Bei den Gewaltakten von Rechtsextremisten lassen sich idealtypisch zwei Formen unterscheiden: Zum einen gehören dazu einzelne Täter und kleine Gruppen, die relativ spontan brutale Akte bis hin zur Tötung von Menschen begehen und nicht in eine festere organisatorische Struktur eingebunden sind. Zum anderen zählen dazu Personenzusammenschlüsse, die ihr gewalttätiges Vorgehen als Bestandteil einer längerfristigen Strategie ansehen und kontinuierlich Anschläge begehen. In den letzten Jahrzehnten dominierte die erstgenannte Form, der je nach genutzten Kriterien 46 oder 137 Menschen zwischen 1990 und 2008 zum Opfer fielen. Die rechtsterroristischen Strukturen wie etwa die „Deutschen Aktionsgruppen“ und die „Hepp-Kexel-Gruppe“ bzw. das „Freikorps Havelland“ und die „Schutzgruppe“ führten demgegenüber eher Anschläge auf Einrichtungen mit einkalkulierten Todesopfern durch. Die geplante und gezielte Ermordung einzelner Menschen in Serie stellt demnach eine neue Qualität des Rechtsterrorismus dar.

 

5. Ist die Rede von einer „Braunen Armee Fraktion“ zur Kennzeichnung des NSU als (rechts-) terroristische Gruppe angemessen?

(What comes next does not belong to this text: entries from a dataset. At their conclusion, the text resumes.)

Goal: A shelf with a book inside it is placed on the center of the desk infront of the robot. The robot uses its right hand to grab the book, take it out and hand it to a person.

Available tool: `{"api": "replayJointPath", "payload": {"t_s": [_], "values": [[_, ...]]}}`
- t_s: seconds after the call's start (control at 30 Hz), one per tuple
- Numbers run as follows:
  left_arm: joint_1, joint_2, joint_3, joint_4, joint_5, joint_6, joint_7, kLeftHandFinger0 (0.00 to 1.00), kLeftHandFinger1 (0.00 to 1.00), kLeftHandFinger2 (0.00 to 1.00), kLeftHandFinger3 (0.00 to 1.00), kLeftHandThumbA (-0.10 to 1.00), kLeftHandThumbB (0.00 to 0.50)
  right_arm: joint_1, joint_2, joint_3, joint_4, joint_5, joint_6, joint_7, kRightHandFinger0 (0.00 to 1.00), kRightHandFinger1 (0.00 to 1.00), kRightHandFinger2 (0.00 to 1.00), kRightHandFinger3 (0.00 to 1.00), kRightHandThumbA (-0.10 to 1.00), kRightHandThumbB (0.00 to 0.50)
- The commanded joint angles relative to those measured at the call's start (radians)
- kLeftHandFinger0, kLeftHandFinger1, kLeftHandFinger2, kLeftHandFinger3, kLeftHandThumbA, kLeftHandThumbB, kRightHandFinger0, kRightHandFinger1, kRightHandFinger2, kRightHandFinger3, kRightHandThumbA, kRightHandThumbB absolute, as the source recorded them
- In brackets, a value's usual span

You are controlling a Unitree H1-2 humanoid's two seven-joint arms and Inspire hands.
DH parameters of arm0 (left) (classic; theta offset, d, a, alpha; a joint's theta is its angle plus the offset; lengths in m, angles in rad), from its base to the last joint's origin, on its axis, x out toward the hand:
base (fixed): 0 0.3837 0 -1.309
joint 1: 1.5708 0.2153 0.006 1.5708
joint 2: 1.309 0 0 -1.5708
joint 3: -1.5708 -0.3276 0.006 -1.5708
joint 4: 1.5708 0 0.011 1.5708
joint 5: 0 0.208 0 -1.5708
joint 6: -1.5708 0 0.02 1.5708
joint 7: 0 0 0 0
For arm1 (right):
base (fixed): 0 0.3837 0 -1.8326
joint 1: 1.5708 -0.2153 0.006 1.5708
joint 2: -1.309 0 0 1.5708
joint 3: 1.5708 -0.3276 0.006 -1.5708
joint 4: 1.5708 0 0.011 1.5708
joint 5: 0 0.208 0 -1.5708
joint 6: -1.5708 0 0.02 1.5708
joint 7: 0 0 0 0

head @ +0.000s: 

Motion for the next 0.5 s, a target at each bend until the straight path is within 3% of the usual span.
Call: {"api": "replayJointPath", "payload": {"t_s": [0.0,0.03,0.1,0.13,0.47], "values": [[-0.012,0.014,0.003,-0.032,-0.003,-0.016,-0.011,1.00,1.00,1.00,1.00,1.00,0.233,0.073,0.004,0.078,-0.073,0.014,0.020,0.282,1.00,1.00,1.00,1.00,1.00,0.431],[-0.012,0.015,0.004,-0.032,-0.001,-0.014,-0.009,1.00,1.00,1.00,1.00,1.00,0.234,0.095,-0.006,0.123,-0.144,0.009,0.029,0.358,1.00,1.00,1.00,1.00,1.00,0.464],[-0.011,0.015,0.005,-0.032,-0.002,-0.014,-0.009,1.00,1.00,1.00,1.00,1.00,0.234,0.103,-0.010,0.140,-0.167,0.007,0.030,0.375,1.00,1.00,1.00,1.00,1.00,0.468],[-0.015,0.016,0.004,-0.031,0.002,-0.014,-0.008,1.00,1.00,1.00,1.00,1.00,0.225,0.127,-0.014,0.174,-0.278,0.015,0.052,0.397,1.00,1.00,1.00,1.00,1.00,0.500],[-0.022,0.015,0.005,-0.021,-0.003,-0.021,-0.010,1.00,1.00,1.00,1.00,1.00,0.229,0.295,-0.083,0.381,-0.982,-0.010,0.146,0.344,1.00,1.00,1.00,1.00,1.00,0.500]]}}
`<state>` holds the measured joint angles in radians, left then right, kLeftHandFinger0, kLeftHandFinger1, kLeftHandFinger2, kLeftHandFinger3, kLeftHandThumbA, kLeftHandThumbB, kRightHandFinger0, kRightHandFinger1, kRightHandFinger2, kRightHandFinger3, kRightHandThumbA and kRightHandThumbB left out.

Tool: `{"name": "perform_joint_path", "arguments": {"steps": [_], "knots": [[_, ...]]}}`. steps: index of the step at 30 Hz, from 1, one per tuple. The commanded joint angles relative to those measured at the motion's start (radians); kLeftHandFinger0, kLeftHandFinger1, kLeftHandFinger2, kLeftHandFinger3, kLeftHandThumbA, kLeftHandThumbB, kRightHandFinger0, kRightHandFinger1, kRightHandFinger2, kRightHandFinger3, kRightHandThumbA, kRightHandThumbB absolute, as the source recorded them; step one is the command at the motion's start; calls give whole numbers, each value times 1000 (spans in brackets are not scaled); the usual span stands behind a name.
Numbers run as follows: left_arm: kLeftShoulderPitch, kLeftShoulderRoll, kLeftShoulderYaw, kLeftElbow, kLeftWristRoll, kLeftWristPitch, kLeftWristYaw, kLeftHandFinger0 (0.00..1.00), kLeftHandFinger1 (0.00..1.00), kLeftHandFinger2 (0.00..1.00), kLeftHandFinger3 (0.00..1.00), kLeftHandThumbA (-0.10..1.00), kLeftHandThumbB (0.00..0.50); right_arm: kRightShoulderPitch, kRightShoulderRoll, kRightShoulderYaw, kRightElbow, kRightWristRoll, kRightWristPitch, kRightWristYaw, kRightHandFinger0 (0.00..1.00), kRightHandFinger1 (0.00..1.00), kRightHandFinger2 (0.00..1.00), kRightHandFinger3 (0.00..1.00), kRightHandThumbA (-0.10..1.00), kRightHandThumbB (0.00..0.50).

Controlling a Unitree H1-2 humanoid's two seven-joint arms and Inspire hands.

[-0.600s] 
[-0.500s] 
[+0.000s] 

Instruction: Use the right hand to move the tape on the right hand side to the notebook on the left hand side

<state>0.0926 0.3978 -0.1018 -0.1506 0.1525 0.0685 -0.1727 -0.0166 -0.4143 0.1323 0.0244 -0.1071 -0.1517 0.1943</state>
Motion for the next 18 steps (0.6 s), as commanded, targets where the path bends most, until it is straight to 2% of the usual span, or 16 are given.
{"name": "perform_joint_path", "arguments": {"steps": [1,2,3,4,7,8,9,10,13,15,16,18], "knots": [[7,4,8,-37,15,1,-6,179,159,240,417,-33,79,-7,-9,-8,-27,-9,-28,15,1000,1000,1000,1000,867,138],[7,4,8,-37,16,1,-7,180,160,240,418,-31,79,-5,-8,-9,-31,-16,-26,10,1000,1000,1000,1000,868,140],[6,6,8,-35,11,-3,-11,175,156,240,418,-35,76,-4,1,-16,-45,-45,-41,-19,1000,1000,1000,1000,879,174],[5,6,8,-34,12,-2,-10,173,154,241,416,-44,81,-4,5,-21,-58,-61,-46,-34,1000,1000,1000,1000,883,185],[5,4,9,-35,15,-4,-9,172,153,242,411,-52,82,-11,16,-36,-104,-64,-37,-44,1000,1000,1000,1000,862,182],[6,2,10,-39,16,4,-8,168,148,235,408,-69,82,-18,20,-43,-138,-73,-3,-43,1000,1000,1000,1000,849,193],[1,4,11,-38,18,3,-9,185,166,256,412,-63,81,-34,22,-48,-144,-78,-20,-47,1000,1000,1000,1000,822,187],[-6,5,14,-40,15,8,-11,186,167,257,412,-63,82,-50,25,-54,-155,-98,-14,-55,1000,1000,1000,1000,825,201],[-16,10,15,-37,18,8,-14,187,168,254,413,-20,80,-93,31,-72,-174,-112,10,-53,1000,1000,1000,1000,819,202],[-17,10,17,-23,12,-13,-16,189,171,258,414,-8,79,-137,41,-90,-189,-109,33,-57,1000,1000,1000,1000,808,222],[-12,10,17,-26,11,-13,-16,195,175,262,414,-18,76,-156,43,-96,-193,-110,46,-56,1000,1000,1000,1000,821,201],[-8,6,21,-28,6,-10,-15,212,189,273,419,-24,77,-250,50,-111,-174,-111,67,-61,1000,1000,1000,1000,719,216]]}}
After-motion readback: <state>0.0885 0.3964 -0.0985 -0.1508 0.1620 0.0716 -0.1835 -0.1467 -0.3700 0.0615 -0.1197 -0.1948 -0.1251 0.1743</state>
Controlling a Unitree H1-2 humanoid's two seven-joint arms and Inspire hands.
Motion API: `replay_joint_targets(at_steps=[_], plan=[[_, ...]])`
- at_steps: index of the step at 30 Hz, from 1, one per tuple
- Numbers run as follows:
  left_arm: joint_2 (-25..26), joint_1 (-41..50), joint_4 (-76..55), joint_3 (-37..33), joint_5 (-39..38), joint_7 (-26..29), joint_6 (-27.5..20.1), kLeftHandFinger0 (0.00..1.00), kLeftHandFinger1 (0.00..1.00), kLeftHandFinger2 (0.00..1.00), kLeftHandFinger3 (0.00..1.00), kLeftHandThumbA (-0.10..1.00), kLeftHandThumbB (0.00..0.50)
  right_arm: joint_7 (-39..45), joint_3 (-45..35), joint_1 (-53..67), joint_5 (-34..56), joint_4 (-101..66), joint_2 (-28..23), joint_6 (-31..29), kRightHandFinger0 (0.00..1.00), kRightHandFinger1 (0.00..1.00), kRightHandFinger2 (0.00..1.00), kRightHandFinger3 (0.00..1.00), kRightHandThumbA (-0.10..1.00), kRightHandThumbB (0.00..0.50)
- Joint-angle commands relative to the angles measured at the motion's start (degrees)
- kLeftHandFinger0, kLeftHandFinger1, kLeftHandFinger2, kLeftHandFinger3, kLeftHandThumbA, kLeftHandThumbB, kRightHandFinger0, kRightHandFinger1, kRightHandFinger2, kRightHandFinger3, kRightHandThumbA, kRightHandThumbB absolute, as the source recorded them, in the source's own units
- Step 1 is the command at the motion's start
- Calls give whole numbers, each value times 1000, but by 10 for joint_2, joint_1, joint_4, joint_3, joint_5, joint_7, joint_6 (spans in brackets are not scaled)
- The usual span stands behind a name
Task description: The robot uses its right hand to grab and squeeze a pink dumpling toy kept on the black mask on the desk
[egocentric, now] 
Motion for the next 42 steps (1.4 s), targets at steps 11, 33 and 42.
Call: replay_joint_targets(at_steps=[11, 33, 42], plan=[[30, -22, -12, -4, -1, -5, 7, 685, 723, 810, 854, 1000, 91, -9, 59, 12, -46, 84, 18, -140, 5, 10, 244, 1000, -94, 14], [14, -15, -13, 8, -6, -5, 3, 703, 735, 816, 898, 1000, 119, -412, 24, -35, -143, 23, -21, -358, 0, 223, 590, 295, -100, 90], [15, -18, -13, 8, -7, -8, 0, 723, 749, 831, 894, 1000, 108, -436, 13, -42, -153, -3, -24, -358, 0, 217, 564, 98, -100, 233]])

Angesichts der Gewaltdimension der „Roten Armee Fraktion“ (RAF) zwischen den 1970er und 1990er Jahren kommt immer wieder diese Formulierung zur Benennung einer rechtsterroristischen Struktur auf. Sie ist aber im Sinne einer Gleichsetzung von Ausrichtung, Handlungsstil und Struktur aus verschiedenen Gründen nicht für den NSU angebracht: Bei der RAF handelte es sich um eine Gruppe mit einer entwickelten Kommandostruktur, die auch die Rechtsterroristen der 1970er und 1980er Jahre nachahmen wollten. Diese konnten aber im Durchschnitt nur ein gutes Jahr regelmäßig Anschläge durchführen, wurden ihre Aktivisten doch relativ schnell von den Sicherheitsbehörden entdeckt. Ohnehin scheint auch in anderen terroristischen Kontexten wie etwa bei den islamistischen Protagonisten die Ausrichtung auf festere Kommandostrukturen eher rückläufig zu sein. Der diesbezügliche Trend sowohl im Islamismus wie im Rechtsextremismus geht mehr in Richtung von Kleinstgruppen mit einem hohen Maß an Autonomie und Flexibilität.